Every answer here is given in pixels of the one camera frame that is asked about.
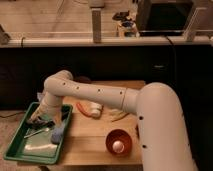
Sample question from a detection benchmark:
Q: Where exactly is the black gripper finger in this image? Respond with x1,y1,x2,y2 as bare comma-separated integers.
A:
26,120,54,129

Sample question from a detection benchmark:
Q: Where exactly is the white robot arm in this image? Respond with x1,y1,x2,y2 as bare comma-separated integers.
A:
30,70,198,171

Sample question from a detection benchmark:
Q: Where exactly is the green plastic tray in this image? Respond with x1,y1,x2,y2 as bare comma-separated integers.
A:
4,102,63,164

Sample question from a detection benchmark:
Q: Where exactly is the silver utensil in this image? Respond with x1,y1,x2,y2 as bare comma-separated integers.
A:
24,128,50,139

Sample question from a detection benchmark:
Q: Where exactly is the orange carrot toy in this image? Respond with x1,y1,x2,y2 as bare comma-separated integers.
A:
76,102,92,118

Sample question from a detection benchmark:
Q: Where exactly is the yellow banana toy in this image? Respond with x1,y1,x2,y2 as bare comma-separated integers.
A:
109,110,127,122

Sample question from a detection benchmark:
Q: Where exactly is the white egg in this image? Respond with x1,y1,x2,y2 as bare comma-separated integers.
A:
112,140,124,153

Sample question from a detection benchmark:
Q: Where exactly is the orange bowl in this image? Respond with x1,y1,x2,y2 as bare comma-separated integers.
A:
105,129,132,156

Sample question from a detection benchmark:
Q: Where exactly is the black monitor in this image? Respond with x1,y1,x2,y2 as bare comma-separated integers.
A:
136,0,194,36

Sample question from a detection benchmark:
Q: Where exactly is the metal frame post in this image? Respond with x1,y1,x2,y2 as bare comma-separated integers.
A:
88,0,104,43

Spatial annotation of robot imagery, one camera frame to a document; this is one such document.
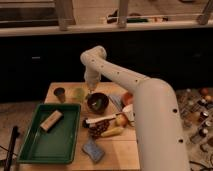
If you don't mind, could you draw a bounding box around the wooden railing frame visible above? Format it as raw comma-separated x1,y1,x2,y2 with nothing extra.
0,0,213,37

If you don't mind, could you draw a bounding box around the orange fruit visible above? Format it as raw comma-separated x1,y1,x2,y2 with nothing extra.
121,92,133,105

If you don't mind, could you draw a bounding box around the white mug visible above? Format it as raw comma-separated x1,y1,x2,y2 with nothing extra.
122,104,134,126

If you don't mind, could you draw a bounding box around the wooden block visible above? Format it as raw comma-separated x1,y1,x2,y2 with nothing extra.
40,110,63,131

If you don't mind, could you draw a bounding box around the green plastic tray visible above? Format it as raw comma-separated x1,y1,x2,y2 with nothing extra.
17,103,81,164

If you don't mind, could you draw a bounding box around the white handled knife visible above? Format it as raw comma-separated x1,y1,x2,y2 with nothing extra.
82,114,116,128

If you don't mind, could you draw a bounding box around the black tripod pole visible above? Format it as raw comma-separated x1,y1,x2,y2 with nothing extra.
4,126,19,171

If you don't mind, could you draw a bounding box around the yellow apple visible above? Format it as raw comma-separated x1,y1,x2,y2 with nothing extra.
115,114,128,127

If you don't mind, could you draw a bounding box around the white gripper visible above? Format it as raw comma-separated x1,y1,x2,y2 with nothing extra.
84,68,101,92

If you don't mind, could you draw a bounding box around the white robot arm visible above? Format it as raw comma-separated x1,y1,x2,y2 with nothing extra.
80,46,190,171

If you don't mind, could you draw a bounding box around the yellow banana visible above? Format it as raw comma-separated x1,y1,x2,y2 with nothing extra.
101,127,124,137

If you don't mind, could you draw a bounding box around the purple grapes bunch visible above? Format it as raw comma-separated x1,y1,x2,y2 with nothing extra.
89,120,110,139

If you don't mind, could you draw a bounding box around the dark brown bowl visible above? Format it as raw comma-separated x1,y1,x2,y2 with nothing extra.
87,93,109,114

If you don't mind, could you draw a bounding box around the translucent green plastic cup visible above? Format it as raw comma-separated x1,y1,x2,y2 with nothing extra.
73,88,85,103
==
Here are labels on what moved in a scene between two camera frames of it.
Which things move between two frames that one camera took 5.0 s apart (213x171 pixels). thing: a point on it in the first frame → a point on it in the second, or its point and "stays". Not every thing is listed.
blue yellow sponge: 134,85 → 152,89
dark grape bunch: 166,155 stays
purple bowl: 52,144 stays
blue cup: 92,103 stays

§ **What to do**
Pull out every line in the material above where "stays" occurs.

§ **Task output**
Which things move between two frames that one camera took 5.0 s apart (213x171 pixels). thing: a point on it in the first frame → a point on it in the second, or its point and "stays". Not every thing is listed.
dark grape bunch: 166,155 stays
purple bowl: 52,144 stays
blue cup: 92,103 stays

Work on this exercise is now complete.